DATA IN THIS EXERCISE:
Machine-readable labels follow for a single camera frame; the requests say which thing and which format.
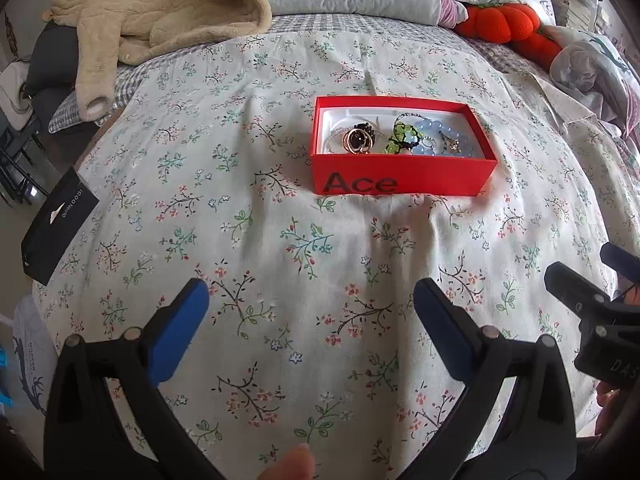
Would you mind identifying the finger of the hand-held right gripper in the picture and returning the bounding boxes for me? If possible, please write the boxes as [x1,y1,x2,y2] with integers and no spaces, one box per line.
[544,261,623,321]
[600,242,640,286]

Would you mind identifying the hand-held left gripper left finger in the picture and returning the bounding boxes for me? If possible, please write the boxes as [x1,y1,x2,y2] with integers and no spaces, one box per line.
[42,277,226,480]

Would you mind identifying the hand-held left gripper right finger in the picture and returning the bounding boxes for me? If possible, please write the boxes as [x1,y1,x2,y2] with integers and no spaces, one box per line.
[397,277,578,480]

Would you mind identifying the red jewelry box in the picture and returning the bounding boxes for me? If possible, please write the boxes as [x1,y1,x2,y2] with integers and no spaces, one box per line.
[311,96,498,196]

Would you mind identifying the green bead bracelet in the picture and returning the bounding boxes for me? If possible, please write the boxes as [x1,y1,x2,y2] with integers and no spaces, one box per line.
[384,115,423,156]

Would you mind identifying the dark bead bracelet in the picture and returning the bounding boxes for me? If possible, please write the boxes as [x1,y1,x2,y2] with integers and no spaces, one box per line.
[347,122,376,153]

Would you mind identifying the person's right hand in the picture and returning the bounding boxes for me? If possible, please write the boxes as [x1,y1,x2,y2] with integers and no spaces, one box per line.
[594,380,626,438]

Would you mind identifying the person's left hand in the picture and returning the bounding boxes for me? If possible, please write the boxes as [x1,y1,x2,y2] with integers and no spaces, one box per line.
[257,444,316,480]

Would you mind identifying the floral bed sheet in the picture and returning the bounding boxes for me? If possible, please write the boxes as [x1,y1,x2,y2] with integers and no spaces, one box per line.
[32,27,640,480]

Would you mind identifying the white patterned paper bag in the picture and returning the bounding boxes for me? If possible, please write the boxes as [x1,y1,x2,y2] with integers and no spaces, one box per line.
[12,295,58,421]

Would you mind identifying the black cardboard box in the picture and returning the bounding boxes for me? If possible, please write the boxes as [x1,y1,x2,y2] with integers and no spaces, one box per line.
[21,167,100,286]

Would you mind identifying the cream floral folded cloth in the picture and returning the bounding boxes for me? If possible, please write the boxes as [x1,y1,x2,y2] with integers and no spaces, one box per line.
[520,67,623,133]

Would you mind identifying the blue plastic item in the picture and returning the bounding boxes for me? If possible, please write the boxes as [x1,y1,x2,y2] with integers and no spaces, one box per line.
[0,345,12,406]

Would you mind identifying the grey crumpled cloth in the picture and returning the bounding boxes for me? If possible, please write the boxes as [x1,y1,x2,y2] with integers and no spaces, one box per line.
[542,25,640,136]

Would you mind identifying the gold rings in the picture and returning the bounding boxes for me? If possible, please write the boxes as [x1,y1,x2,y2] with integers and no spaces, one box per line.
[341,127,373,156]

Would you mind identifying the black chair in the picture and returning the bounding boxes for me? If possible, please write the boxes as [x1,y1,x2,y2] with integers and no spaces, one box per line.
[0,115,51,206]

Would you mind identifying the orange pumpkin plush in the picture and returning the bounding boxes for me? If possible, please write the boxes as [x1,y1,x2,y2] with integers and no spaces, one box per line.
[510,25,563,66]
[454,2,541,43]

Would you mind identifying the stack of books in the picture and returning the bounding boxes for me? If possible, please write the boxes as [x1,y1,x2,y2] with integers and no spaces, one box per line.
[545,0,608,28]

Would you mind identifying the dark cushion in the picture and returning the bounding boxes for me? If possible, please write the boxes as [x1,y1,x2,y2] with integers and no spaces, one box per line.
[25,22,81,111]

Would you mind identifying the beige fleece jacket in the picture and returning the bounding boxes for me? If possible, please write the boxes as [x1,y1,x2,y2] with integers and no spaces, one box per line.
[42,0,273,122]

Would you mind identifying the blue bead bracelet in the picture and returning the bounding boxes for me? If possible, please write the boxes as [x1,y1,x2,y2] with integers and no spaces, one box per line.
[412,117,476,157]

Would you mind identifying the white pearl bracelet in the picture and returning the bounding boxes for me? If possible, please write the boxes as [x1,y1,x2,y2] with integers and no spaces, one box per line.
[327,127,351,153]

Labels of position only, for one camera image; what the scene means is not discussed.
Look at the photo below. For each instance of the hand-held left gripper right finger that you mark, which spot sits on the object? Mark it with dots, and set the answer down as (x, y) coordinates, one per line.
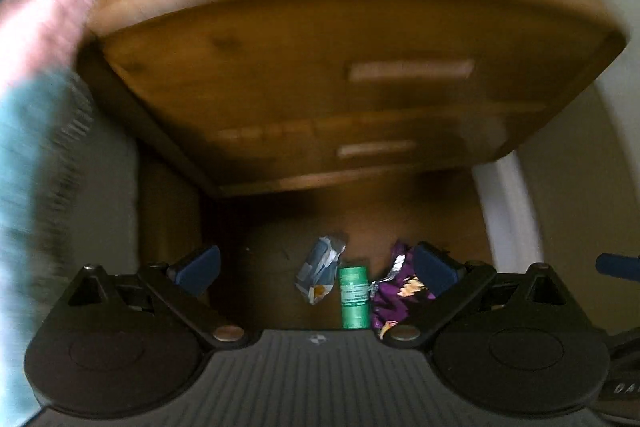
(435, 272)

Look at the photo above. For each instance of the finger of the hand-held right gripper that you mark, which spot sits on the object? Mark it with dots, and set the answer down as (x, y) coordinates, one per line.
(620, 264)

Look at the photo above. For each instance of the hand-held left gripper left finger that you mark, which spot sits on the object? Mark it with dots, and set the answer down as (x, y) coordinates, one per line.
(200, 272)

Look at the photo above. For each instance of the purple snack bag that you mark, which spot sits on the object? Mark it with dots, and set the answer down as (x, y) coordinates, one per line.
(395, 297)

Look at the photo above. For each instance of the green cylindrical can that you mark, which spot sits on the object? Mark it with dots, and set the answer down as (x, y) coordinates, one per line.
(354, 299)

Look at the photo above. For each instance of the blue and silver wrapper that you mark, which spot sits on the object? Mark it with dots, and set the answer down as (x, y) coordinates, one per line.
(320, 269)

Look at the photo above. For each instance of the wooden nightstand drawer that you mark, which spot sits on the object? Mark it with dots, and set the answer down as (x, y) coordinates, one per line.
(370, 152)
(350, 62)

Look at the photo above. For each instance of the teal cloth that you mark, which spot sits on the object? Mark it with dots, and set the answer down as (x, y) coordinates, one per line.
(25, 232)

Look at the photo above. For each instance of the wooden nightstand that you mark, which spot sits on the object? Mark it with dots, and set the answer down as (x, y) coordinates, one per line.
(325, 7)

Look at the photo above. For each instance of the white door frame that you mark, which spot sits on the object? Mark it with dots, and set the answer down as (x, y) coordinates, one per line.
(510, 207)

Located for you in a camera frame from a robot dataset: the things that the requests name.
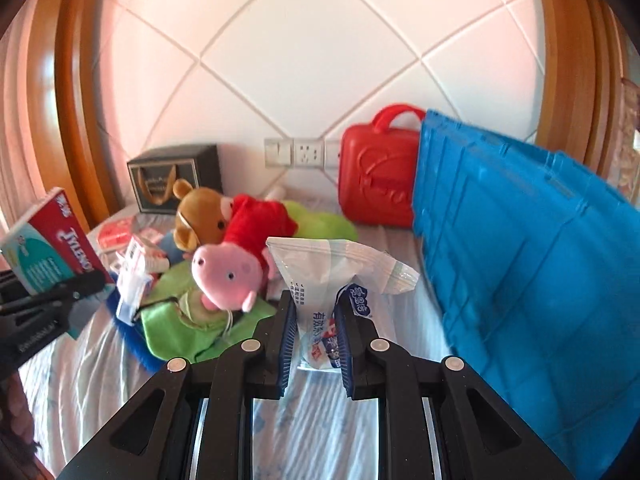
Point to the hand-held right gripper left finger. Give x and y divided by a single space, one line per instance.
286 340

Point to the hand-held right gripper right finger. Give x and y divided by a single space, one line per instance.
346 345

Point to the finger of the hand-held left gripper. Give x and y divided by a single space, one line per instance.
65 290

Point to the red and teal cardboard box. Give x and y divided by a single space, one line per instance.
60 245

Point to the white wet wipes packet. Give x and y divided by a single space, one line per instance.
320 270

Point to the blue plastic crate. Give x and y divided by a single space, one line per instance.
525 260

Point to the striped bed sheet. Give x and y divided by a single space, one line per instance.
85 385

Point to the red card pack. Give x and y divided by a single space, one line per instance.
150 236
115 232

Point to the white and red small box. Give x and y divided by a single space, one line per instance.
147 256

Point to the pink pig plush toy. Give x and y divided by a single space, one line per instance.
225 270

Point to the lime green cloth pouch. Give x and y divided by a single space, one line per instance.
170 330

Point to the lime green plush toy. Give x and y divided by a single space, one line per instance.
325 225

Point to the brown bear plush toy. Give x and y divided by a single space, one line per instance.
200 210

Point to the red toy suitcase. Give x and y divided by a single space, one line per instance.
375 175

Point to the black gift box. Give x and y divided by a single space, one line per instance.
200 165

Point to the white padded wooden headboard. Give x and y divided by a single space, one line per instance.
310 60

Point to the patterned fabric roll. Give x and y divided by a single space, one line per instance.
631 135

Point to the white wall switch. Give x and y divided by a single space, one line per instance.
277 152

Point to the white wall socket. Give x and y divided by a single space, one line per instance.
308 153

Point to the white wall plate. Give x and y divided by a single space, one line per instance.
332 154

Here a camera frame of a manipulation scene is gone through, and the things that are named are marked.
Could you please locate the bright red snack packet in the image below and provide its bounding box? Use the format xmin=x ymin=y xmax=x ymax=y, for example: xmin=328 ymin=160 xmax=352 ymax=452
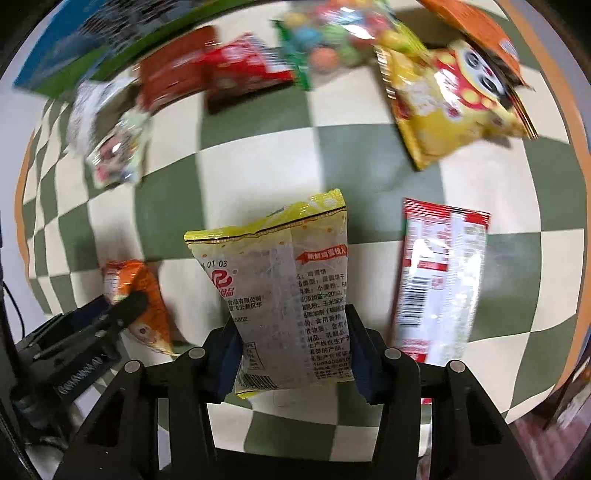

TASK TO COMPLETE: Repeat the data above exactly, leaving out any pictures it holds.

YOUR RESPONSE:
Machine-readable labels follow for a single camera frame; the requests say which thing and which format.
Would you mind identifying the finger of the hand-held right gripper in the picture and returning the bounding boxes for me? If possible, please write the boxes as [x1,y1,x2,y2] with integers and no spaces, one box per line.
[544,261,623,321]
[600,242,640,286]

Would you mind identifying the hand-held left gripper left finger in the picture and returning the bounding boxes for me? If possible, please write the boxes as [x1,y1,x2,y2] with integers and no spaces, one box per line.
[42,277,226,480]

Would you mind identifying the hand-held left gripper right finger in the picture and returning the bounding boxes for me? If possible, please write the boxes as [x1,y1,x2,y2] with integers and no spaces, one box per line.
[397,277,578,480]

Would you mind identifying the red jewelry box in the picture and returning the bounding boxes for me? If possible, please write the boxes as [x1,y1,x2,y2] with integers and no spaces, one box per line.
[311,96,498,196]

Would you mind identifying the green bead bracelet in the picture and returning the bounding boxes for me? If possible, please write the boxes as [x1,y1,x2,y2] with integers and no spaces, one box per line.
[384,115,423,156]

Would you mind identifying the dark bead bracelet in the picture and returning the bounding boxes for me? If possible, please write the boxes as [x1,y1,x2,y2] with integers and no spaces, one box per line.
[347,122,376,153]

Would you mind identifying the person's right hand in the picture and returning the bounding boxes for me? If possible, please write the boxes as [x1,y1,x2,y2] with integers and no spaces, one box per line.
[594,380,626,438]

Would you mind identifying the person's left hand in the picture and returning the bounding boxes for me? If possible, please write the boxes as [x1,y1,x2,y2] with integers and no spaces, one box per line.
[257,444,316,480]

Would you mind identifying the floral bed sheet in the picture and returning the bounding boxes for me? If possible, please write the boxes as [x1,y1,x2,y2] with integers and no spaces, one box per line.
[32,27,640,480]

Would you mind identifying the white patterned paper bag in the picture and returning the bounding boxes for me? If possible, please write the boxes as [x1,y1,x2,y2] with integers and no spaces, one box per line.
[12,295,58,421]

Would you mind identifying the black cardboard box in the picture and returning the bounding boxes for me? If possible, please write the boxes as [x1,y1,x2,y2] with integers and no spaces, one box per line.
[21,167,100,286]

Would you mind identifying the cream floral folded cloth in the picture and returning the bounding boxes for me? If possible, please write the boxes as [x1,y1,x2,y2] with integers and no spaces, one box per line.
[520,67,623,133]

Would you mind identifying the blue plastic item in the picture and returning the bounding boxes for me? If possible, please write the boxes as [x1,y1,x2,y2] with integers and no spaces, one box per line.
[0,345,12,406]

Would you mind identifying the grey crumpled cloth in the picture and returning the bounding boxes for me? If possible, please write the boxes as [x1,y1,x2,y2] with integers and no spaces, one box per line.
[542,25,640,136]

Would you mind identifying the gold rings in the picture and returning the bounding boxes for me? If possible, please write the boxes as [x1,y1,x2,y2] with integers and no spaces, one box per line.
[341,127,373,156]

Would you mind identifying the black chair in the picture and returning the bounding boxes for me? If possible, please write the boxes as [x1,y1,x2,y2] with integers and no spaces, one box per line.
[0,115,51,206]

Would you mind identifying the orange pumpkin plush in the picture and returning the bounding boxes for me? If possible, please write the boxes as [x1,y1,x2,y2] with integers and no spaces, one box per line.
[510,25,563,66]
[454,2,541,43]

Would you mind identifying the stack of books in the picture and returning the bounding boxes for me? If possible, please write the boxes as [x1,y1,x2,y2] with integers and no spaces, one box per line.
[545,0,608,28]

Would you mind identifying the dark cushion in the picture and returning the bounding boxes for me? If possible, please write the boxes as [x1,y1,x2,y2] with integers and no spaces, one box per line.
[25,22,81,111]

Would you mind identifying the beige fleece jacket in the picture and returning the bounding boxes for me? If possible, please write the boxes as [x1,y1,x2,y2] with integers and no spaces, one box per line.
[42,0,273,122]

Would you mind identifying the blue bead bracelet in the picture and returning the bounding boxes for me? If possible, please write the boxes as [x1,y1,x2,y2] with integers and no spaces, one box per line.
[412,117,476,157]

Would you mind identifying the white pearl bracelet in the picture and returning the bounding boxes for me? If possible, please write the boxes as [x1,y1,x2,y2] with integers and no spaces, one box per line.
[327,127,351,153]

Labels of position only, for one camera image; what the scene means is not discussed.
Look at the photo below. For each instance of the hand-held left gripper right finger that you mark, which spot sits on the object? Mark it with dots, and set the answer down as (x, y) coordinates, one per line.
(435, 272)

Look at the photo above. For each instance of the finger of the hand-held right gripper that you mark, which spot sits on the object? Mark it with dots, and set the answer down as (x, y) coordinates, one per line.
(620, 264)

Look at the photo above. For each instance of the hand-held left gripper left finger that you mark, which spot sits on the object? Mark it with dots, and set the answer down as (x, y) coordinates, one per line.
(200, 272)

Look at the photo above. For each instance of the purple snack bag that you mark, which spot sits on the object? Mark it with dots, and set the answer down as (x, y) coordinates, one per line.
(395, 297)

Look at the photo above. For each instance of the green cylindrical can that you mark, which spot sits on the object? Mark it with dots, and set the answer down as (x, y) coordinates, one per line.
(354, 299)

Look at the photo above. For each instance of the blue and silver wrapper that you mark, which spot sits on the object? Mark it with dots, and set the answer down as (x, y) coordinates, one per line.
(320, 269)

Look at the photo above. For each instance of the wooden nightstand drawer that you mark, which spot sits on the object? Mark it with dots, and set the answer down as (x, y) coordinates, one per line.
(370, 152)
(350, 62)

Look at the photo above. For each instance of the teal cloth that you mark, which spot sits on the object? Mark it with dots, and set the answer down as (x, y) coordinates, one per line.
(25, 232)

Look at the photo above. For each instance of the wooden nightstand that you mark, which spot sits on the object? Mark it with dots, and set the answer down as (x, y) coordinates, one per line.
(325, 7)

Look at the photo above. For each instance of the white door frame that you mark, which spot sits on the object? Mark it with dots, and set the answer down as (x, y) coordinates, one per line.
(510, 207)

Located for you in a camera frame from a robot dataset: the things that the requests name.
Point to the hand-held right gripper left finger. Give x and y divided by a single space, one line per instance.
286 340

Point to the hand-held right gripper right finger. Give x and y divided by a single space, one line per instance.
346 345

Point to the finger of the hand-held left gripper. Give x and y divided by a single space, one line per instance.
65 290

Point to the red and teal cardboard box. Give x and y divided by a single space, one line per instance.
60 245

Point to the white wet wipes packet. Give x and y divided by a single space, one line per instance.
320 270

Point to the blue plastic crate. Give x and y divided by a single space, one line per instance.
525 260

Point to the striped bed sheet. Give x and y divided by a single space, one line per instance.
85 385

Point to the red card pack. Give x and y divided by a single space, one line per instance.
150 236
115 232

Point to the white and red small box. Give x and y divided by a single space, one line per instance.
147 256

Point to the pink pig plush toy. Give x and y divided by a single space, one line per instance.
225 270

Point to the lime green cloth pouch. Give x and y divided by a single space, one line per instance.
170 330

Point to the lime green plush toy. Give x and y divided by a single space, one line per instance.
325 225

Point to the brown bear plush toy. Give x and y divided by a single space, one line per instance.
200 210

Point to the red toy suitcase. Give x and y divided by a single space, one line per instance.
375 175

Point to the black gift box. Give x and y divided by a single space, one line per instance.
200 165

Point to the white padded wooden headboard. Give x and y divided by a single space, one line per instance.
310 60

Point to the patterned fabric roll. Give x and y divided by a single space, one line per instance.
631 135

Point to the white wall switch. Give x and y divided by a single space, one line per instance.
277 152

Point to the white wall socket. Give x and y divided by a single space, one line per instance.
308 153

Point to the white wall plate. Give x and y divided by a single space, one line per instance.
332 154

Here a camera frame of a manipulation scene is gone through, and the things that are named are marked.
Could you please locate the bright red snack packet in the image below and provide its bounding box? Use the format xmin=x ymin=y xmax=x ymax=y, for example: xmin=328 ymin=160 xmax=352 ymax=452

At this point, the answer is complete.